El día 18 de septiembre, el Austria experimentó la conocida «mejoría antes de la muerte», sorprendiendo a propios y extraños. Al día siguiente, empeora significativamente y recibe la extremaunción. Para el día 20, Carlos es consciente de que el final está cerca. En plena agonía, buscando la palabra de Dios, pide a los monjes jerónimos que le canten salmos y la lectura de la Pasión según San Lucas. Llegada la madrugada del día 21, su aliento comienza a apagarse y perderse en la penumbra de la noche de Yuste.

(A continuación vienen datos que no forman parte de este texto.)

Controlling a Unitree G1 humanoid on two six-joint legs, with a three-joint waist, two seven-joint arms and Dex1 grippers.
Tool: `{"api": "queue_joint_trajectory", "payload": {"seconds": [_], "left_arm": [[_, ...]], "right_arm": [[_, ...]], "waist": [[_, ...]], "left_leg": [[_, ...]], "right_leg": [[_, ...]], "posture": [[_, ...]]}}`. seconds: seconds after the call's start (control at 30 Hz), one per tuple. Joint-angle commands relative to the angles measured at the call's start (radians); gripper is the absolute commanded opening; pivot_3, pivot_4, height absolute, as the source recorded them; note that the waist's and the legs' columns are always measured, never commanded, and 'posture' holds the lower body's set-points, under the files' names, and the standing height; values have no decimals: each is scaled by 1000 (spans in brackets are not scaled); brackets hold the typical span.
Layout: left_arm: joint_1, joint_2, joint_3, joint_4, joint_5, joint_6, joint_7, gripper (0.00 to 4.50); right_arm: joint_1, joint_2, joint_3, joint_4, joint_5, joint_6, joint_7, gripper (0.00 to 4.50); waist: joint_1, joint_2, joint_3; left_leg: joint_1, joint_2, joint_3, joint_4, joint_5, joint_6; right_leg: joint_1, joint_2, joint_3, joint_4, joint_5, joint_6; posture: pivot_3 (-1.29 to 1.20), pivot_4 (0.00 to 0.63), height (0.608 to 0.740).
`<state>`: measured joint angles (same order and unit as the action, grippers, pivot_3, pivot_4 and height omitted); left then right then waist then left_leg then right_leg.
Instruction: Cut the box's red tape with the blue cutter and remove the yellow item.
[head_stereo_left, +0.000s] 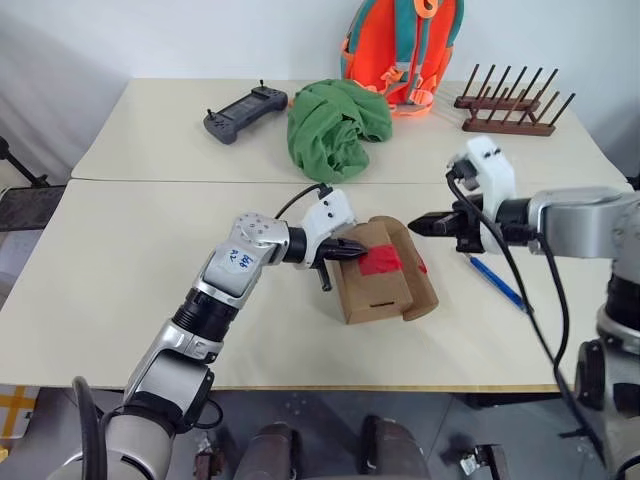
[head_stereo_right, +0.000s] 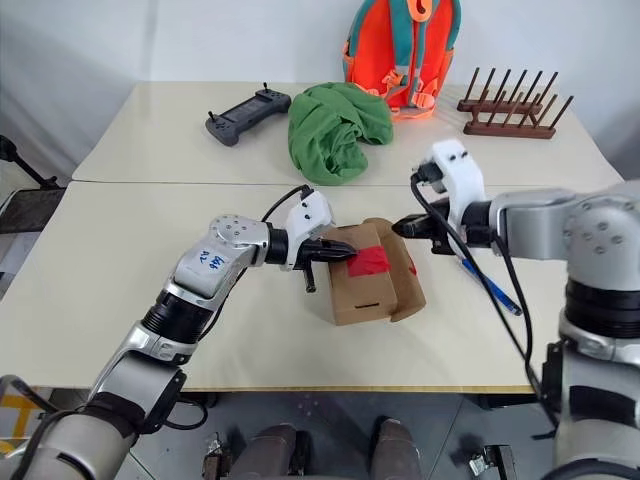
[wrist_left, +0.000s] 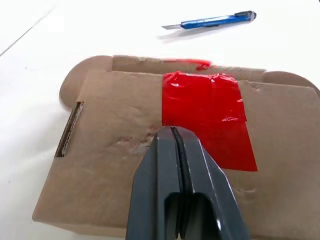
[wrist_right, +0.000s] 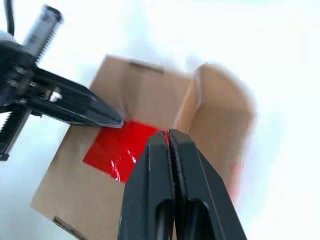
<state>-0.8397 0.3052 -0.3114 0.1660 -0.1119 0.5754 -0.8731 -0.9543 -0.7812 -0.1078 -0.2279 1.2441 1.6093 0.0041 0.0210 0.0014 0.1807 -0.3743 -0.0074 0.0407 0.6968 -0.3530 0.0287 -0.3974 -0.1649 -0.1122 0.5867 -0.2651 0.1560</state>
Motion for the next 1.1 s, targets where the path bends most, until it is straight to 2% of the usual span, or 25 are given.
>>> {"api": "queue_joint_trajectory", "payload": {"seconds": [0.03, 0.13, 0.2, 0.27, 0.37, 0.47, 0.73, 0.8, 0.83, 1.1], "left_arm": [[26, -1, -5, 21, 13, 1, 14, 0], [21, -1, -5, 33, 14, -4, 13, 0], [18, -5, -8, 41, 15, -8, 12, 0], [15, -9, -10, 46, 15, -10, 10, 0], [7, -17, -12, 60, 19, -18, 11, 0], [-2, -26, -14, 73, 21, -27, 9, 0], [3, -22, -15, 54, 22, -17, 7, 0], [4, -17, -14, 46, 23, -14, 7, 0], [3, -14, -14, 44, 24, -12, 8, 0], [13, 9, -12, 12, 23, 6, 6, 0]], "right_arm": [[-19, -27, 21, -5, 224, 5, -185, 65], [48, -61, 43, -4, 366, -37, -331, 65], [142, -49, 11, -33, 330, -93, -406, 65], [198, -74, 33, -110, 160, -157, -319, 65], [281, -68, -3, -76, 85, -215, -239, 65], [316, -76, -27, 16, 23, -245, -123, 1000], [279, -64, -35, 269, -153, -319, 143, 3684], [266, -54, -17, 369, -172, -310, 257, 4319], [259, -50, -6, 422, -184, -305, 317, 4463], [218, -30, 124, 576, -324, -318, 681, 4463]], "waist": [[1, 0, 0], [6, 0, 0], [6, -1, 0], [6, -1, 0], [5, -1, 0], [4, -1, 0], [5, -1, 0], [4, -1, 0], [4, -1, 0], [0, -1, 0]], "left_leg": [[0, 0, 0, 0, 0, 0], [-1, 0, 1, 1, 0, 1], [-2, 0, 0, 1, -1, 2], [-2, 0, 1, 1, -1, 2], [-3, 0, 8, 1, -1, 2], [-2, 0, 11, 2, -1, 3], [-2, 1, 11, 2, -1, 4], [-2, 1, 11, 2, -1, 4], [-2, 0, 11, 2, -1, 4], [-2, 1, 11, 2, -1, 4]], "right_leg": [[0, 0, 0, -1, 0, 0], [0, 0, 0, -1, 0, 0], [1, 0, -1, -2, 0, 0], [1, 0, -2, -3, 0, 0], [0, 0, -2, -3, 0, 0], [1, 0, -2, -3, 0, 0], [1, 0, -1, -4, 0, 0], [1, 0, -1, -4, 0, 0], [1, 0, -1, -4, 0, 0], [1, 0, -1, -4, 0, 0]], "posture": [[0, 150, 740], [0, 150, 740], [0, 150, 740], [0, 150, 740], [0, 150, 740], [0, 150, 740], [0, 150, 740], [0, 150, 740], [0, 150, 740], [0, 150, 740]]}}
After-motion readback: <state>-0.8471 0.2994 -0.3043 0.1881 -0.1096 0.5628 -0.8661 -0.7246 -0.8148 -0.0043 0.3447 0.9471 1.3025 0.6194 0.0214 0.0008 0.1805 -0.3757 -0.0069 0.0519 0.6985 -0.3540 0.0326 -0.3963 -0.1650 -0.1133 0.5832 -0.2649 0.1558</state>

Aferrado al mismo crucifijo que abrazó su esposa Isabel de Portugal en el lecho de muerte, exhaló: «Ya es tiempo». Y a continuación, en el último soplo de vida que albergaba, con la otra mano tomó prendido el cirio de los moribundos y se desprendió de su aliento en paz:
«Jesús».
Carlos V e Isabel de Portugal.
Eran las
dos de la madrugada del 21 de septiembre de 1558. Yacía entre las paredes de Yuste, Extremadura, con tan sólo 58 años, el que hasta hacía dos años había sido el
hombre más poderoso sobre la faz de la tierra. El hombre que dio sentido a una de las
etapas más singulares de la historia de España y de la humanidad: la etapa de los
descubrimientos, de las
conquistas, del
mestizaje, del
Nuevo Mundo, de la
dialéctica humanista-imperial, de la ruptura y pugna por la recuperación de la
Cristiandad. El hombre, en el fondo sencillo, que quiso encontrar descanso bajo suelo extremeño.